Violence can solve problems. This kind of violence is stupid, counterproductive and immoral.
Strategically deploying violence takes time, resources and discipline. Wanking off with a gun does not.
What us cushy engineers haven't realized yet is that the gradient for who are well off are sliding more and more towards one end. Sooner or later engineers will be on the wrong side of that gradient.
Finally someone who said it. There was this quote I saw in the movie "Air"(about michael Jordan) about how people with true wealth only ever part with it not out of charity but out of greed. It takes someone or something truly special to force them to part with that money.
This whole era that we've lived through, where software engineers have amazing working conditions compared to blue collar workers and manage to pull ahead in society, helping to form a white collar elite class, is an aberration caused by the miracle of the microprocessor and Moore's Law. The elites saw the opportunity to obtain so much wealth from the lower classes(in the form of automating labor with computers) that they were forced to part with a bit of it, allowing some special people: software engineers like you and me to achieve what we consider a middle class life.

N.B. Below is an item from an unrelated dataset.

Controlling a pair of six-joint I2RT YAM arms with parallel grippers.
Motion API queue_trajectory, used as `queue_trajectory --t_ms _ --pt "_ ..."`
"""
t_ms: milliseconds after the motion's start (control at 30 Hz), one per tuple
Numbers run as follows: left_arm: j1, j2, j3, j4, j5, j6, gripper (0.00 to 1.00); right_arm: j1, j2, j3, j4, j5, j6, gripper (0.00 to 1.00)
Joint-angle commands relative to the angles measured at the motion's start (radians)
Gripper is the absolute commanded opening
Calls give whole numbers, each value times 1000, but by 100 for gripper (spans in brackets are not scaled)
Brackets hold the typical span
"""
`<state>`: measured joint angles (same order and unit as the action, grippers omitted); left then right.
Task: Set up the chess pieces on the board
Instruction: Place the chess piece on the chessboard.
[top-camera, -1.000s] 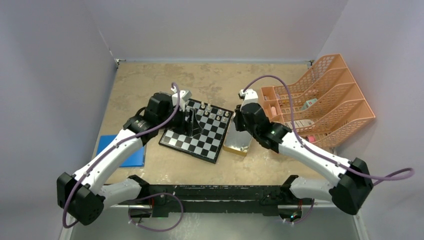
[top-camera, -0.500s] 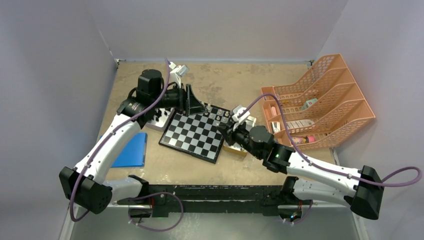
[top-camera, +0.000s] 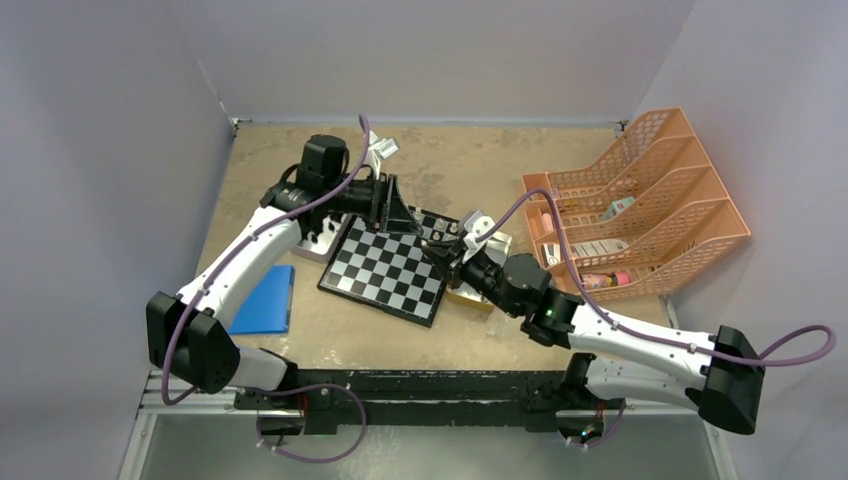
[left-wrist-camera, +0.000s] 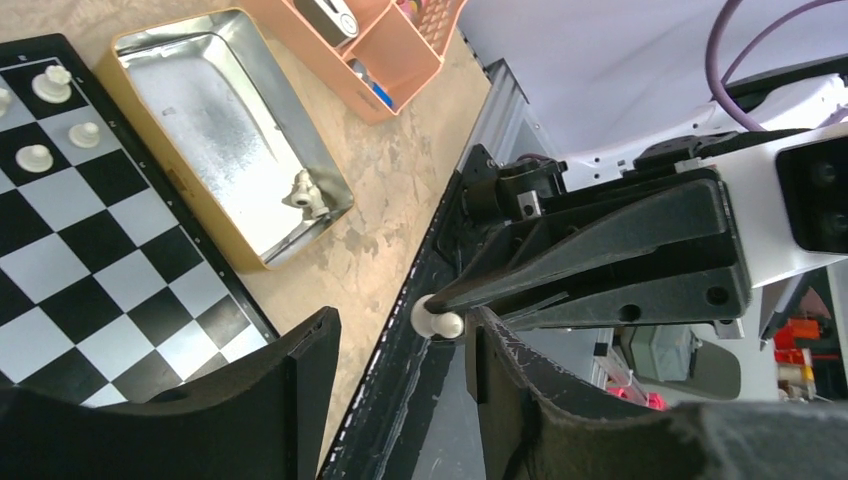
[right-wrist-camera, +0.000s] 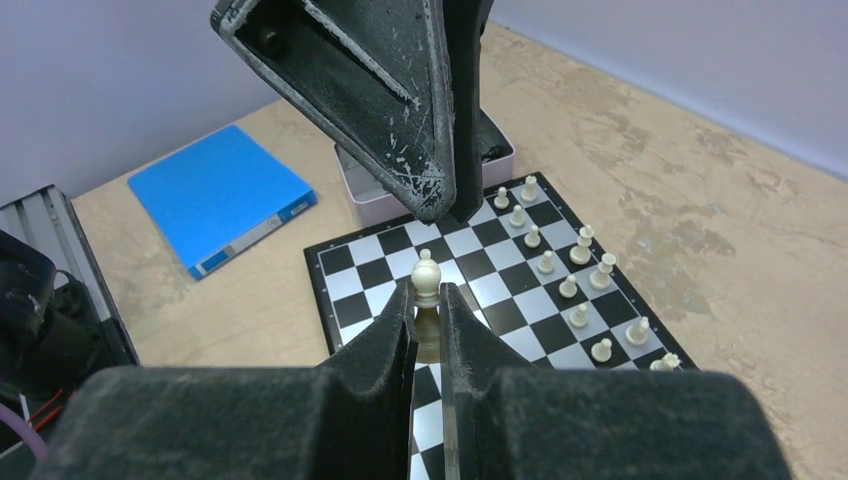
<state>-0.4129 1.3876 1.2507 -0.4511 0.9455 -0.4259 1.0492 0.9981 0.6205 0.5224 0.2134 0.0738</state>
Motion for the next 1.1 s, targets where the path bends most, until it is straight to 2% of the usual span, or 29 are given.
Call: queue_trajectory --t_ms 0,333,667,933,1067 --pt "-5 1 18 47 76 24 47 8 22 29 81 -16 -22 8" --pt "-37 27 -15 3 62 70 40 9 37 45 84 -4 2 7" --pt "-46 32 -17 -22 67 77 26 9 44 51 89 8 10 7" --pt "-45 21 -17 -49 72 89 29 9 51 51 90 12 17 7" --pt "-46 19 -19 -50 94 83 27 9 50 48 89 14 20 7"
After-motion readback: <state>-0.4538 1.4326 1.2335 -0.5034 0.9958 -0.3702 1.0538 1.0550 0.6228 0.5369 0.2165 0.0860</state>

But sooner or later those same people will want that wealth back. They will continue to fight and find ways to take that wealth back: whether through H‑1B visas, "learn to code" initiatives to increase supply, or now AI. AI could very well crash and burn tomorrow but they will be back, and it will be an ongoing battle for the rest of our lives.
The elites after the French Revolution were not only mostly the same as before, they escaped with so much money and wealth that it’s actually debated if they increased their wealth share through the chaos [1].
The comment refers to an article specifically discussing only one aspect of a major historical event.
The French revolution is considered one of the most important events in the history of Europe, because of the great impact it had on the (among others) politics, economy and the quality of life of common people.
Downplaying its importance by trying to water its impact down to "but rich still rich, no?" is a sign, that the comment might have been made in bad faith or without proper understanding of the source material.
What the British did. Tale of Two Cities. Land and electoral reform.
One of them stayed geopolitically relevant for another century. One of them became Germany’s sock puppet.
By the same token, the normal populace was also way better off after the French Revolution, since using the money and wealth of the dead elites to improve everyone's lives made a substantial impact on the French civilization that they are still benefiting from today.
In other words...the French Revolution is exactly the wrong type of example you want to be using when talking about whether violence against tech elites is acceptable.
Violence never solves anything. You will never make anything in this world better by becoming a worse person than your enemies.